What's wanted here is the full listing below, repeated exactly, with no images in it.

[DATA — start]

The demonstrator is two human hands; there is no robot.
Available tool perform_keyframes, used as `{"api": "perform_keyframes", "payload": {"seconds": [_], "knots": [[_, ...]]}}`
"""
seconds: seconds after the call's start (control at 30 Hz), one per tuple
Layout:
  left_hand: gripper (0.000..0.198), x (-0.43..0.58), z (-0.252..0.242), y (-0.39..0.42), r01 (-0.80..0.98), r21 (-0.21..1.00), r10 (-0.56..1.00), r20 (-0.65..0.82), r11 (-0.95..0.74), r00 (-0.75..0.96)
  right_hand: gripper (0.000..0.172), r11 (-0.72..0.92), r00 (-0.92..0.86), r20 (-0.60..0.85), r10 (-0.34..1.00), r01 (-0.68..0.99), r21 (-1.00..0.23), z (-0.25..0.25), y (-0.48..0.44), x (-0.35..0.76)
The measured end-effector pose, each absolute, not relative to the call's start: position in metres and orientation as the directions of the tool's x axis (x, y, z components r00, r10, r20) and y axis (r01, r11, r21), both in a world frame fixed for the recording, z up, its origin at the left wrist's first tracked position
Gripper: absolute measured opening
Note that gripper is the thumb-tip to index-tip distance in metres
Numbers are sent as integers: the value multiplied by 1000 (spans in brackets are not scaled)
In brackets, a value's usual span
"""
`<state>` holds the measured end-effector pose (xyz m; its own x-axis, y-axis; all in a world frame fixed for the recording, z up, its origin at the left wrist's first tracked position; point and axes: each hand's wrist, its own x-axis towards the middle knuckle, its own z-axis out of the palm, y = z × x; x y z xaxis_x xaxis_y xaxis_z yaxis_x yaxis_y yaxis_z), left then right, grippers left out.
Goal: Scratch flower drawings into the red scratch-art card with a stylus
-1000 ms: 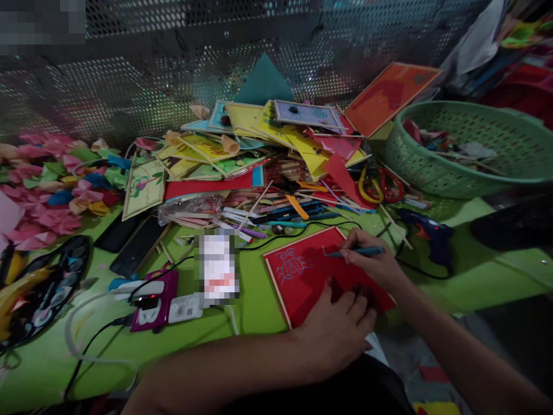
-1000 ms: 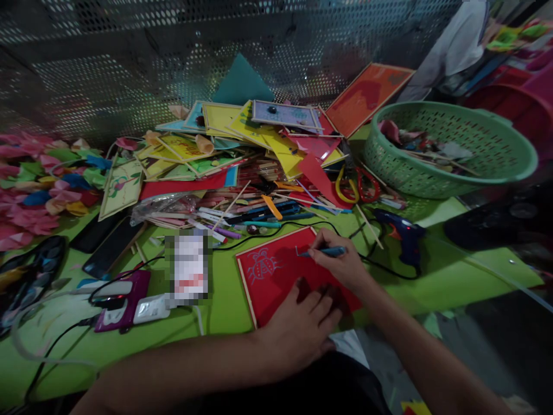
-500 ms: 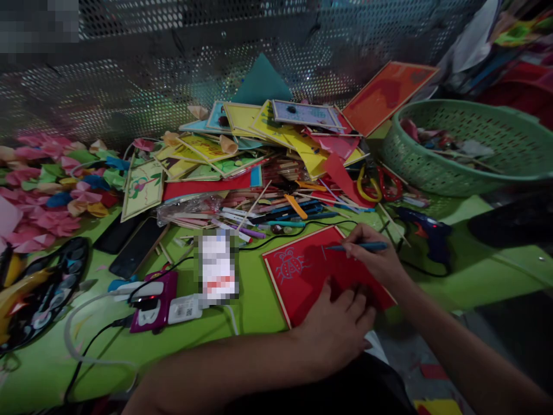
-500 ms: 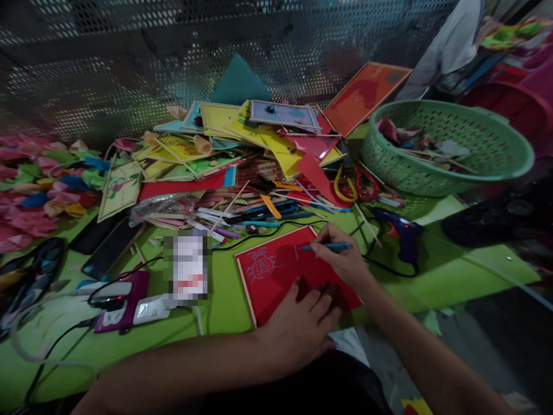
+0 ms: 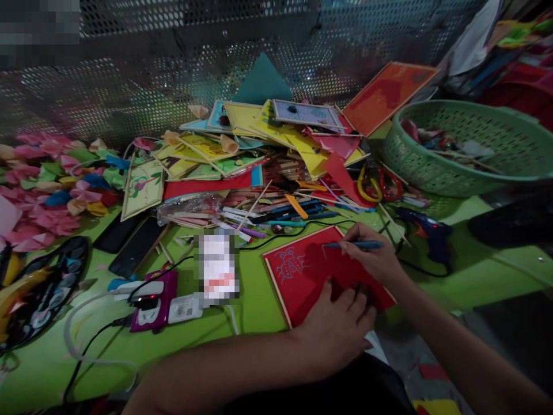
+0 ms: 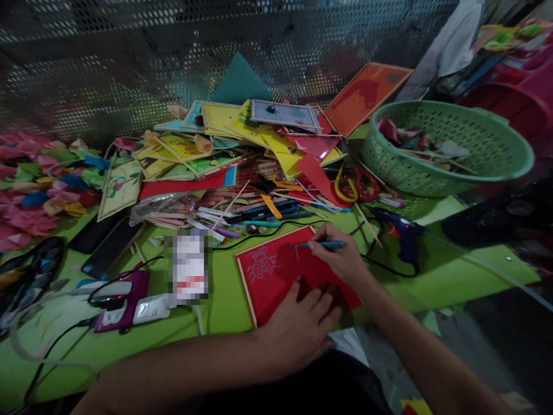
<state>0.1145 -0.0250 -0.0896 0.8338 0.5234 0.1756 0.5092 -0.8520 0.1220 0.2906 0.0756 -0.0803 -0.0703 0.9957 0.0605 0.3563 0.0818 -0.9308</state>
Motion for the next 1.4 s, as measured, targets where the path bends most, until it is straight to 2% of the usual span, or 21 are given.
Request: {"api": "perform_keyframes", "payload": {"seconds": [0.7, 0.97, 1.4], "knots": [[55, 114, -87, -24, 505, 121, 518, 144, -855, 843, 15, 111, -71, 89, 993, 401, -909, -73, 76, 290], [55, 114, -85, -24, 507, 121, 520, 121, -853, 846, 14, 92, -59, 75, 995, 370, -924, -69, 75, 291], [54, 113, -89, -24, 509, 120, 523, 169, -852, 835, 13, 80, -16, 79, 997, 304, -949, -67, 73, 293]]}}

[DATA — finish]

WRITTEN RESPONSE
The demonstrator is two human hands; there is no robot.
Available tool perform_keyframes, used as `{"api": "perform_keyframes", "payload": {"seconds": [_], "knots": [[_, ...]]}}`
"""
seconds: seconds after the call's start (control at 30 Hz), one per tuple
Layout:
  left_hand: gripper (0.000..0.198), x (-0.43..0.58), z (-0.252..0.242), y (-0.39..0.42), r01 (-0.80..0.98), r21 (-0.21..1.00), r10 (-0.56..1.00), r20 (-0.65..0.82), r11 (-0.95..0.74), r00 (-0.75..0.96)
  right_hand: gripper (0.000..0.172), r11 (-0.72..0.92), r00 (-0.92..0.86), r20 (-0.60..0.85), r10 (-0.34..1.00), r01 (-0.68..0.99), r21 (-1.00..0.23), z (-0.25..0.25), y (-0.48..0.44), x (-0.35..0.76)
The measured end-effector pose, each absolute, not relative to the call's start: position in metres and orientation as the directions of the tool's x axis (x, y, z components r00, r10, r20) and y axis (r01, r11, r21), both in a world frame fixed for the recording, z up, its origin at the left wrist's first tracked position
Gripper: absolute measured opening
Note that gripper is the thumb-tip to index-tip distance in metres
Numbers are sent as integers: the value multiplied by 1000 (spans in brackets are not scaled)
In brackets, a value's usual span
"""
`<state>` holds the measured end-effector pose (xyz m; its own x-axis, y-axis; all in a world frame fixed for the recording, z up, its origin at the left wrist's first tracked position; point and axes: each hand's wrist, its own x-axis towards the middle knuckle, its own z-axis out of the palm, y = z × x; x y z xaxis_x xaxis_y xaxis_z yaxis_x yaxis_y yaxis_z), left then right, grippers left out.
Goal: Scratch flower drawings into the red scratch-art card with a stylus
-1000 ms: 
-1000 ms: 
-500 ms: 
-500 ms: 
+0 ms: 
+0 ms: 
<state>0.1145 -0.0250 -0.0896 0.8338 0.5234 0.1756 0.5092 -0.8520 0.1220 0.2906 0.0756 -0.0803 -0.0703 0.9957 0.0605 0.3563 0.0818 -0.9308</state>
Motion for the next 1.4 s, as measured, targets where the path bends most, until it is straight to 2% of the usual span, or 21 are given.
Request: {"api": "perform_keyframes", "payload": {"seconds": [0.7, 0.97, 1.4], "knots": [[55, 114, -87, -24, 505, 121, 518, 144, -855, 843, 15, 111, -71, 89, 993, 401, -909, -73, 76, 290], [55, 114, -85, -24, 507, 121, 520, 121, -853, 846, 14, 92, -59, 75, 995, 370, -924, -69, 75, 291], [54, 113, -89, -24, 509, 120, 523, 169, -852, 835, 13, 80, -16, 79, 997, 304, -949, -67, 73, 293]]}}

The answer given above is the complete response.